INSTRUCTIONS FOR THE TASK
Copy out each line from the material where the word "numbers" is found.

* * * * * * *

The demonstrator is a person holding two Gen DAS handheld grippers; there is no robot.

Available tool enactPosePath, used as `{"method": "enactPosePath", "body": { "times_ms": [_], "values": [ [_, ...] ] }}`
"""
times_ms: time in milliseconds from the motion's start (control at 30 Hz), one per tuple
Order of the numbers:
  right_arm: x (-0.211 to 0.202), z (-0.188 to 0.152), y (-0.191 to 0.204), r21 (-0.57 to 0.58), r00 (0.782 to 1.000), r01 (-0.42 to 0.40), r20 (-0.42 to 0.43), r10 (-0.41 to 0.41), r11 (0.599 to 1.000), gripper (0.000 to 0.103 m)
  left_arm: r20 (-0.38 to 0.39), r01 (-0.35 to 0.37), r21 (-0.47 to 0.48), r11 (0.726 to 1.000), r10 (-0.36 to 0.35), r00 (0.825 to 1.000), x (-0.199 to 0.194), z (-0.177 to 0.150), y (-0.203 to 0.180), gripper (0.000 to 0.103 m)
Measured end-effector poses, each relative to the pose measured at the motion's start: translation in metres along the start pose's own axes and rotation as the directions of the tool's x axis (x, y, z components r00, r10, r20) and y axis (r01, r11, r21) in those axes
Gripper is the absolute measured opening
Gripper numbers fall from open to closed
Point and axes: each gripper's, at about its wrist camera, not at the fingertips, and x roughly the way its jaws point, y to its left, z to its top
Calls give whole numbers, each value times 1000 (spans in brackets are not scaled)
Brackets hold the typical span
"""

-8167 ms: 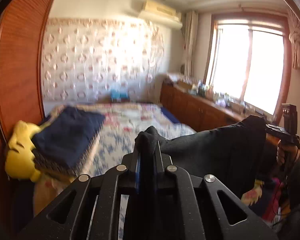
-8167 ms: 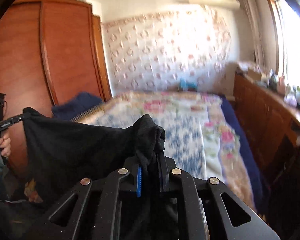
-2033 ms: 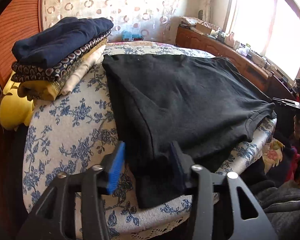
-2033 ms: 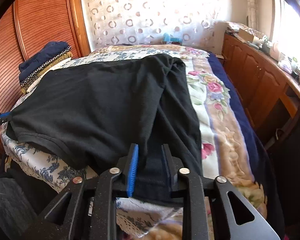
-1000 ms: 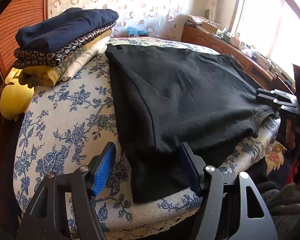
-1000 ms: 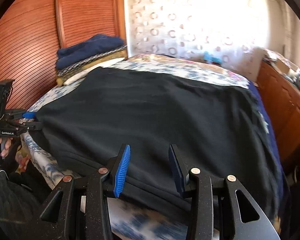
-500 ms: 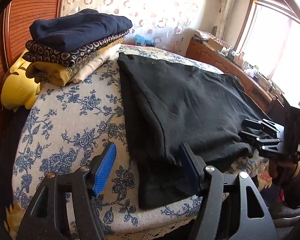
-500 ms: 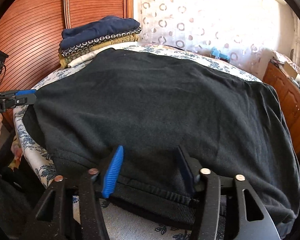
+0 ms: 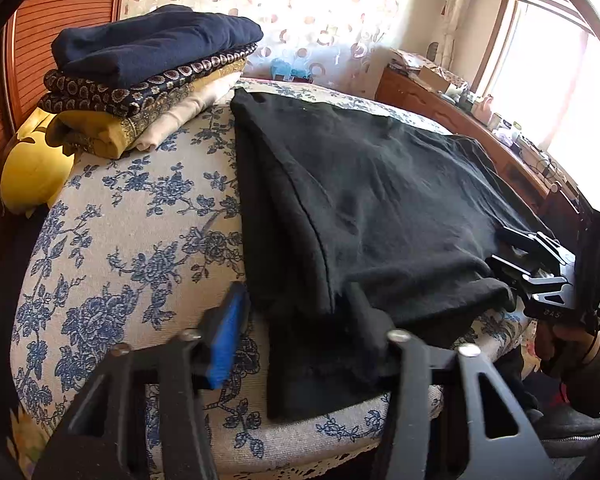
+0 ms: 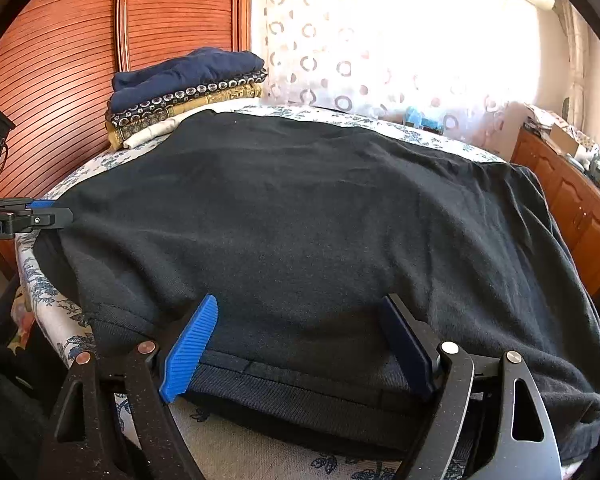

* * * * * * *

TASK OUTPUT
Order of the numbers:
Gripper numbers fall from open to closed
Calls give whole numbers, each value times 1000 (spans in brackets are not scaled)

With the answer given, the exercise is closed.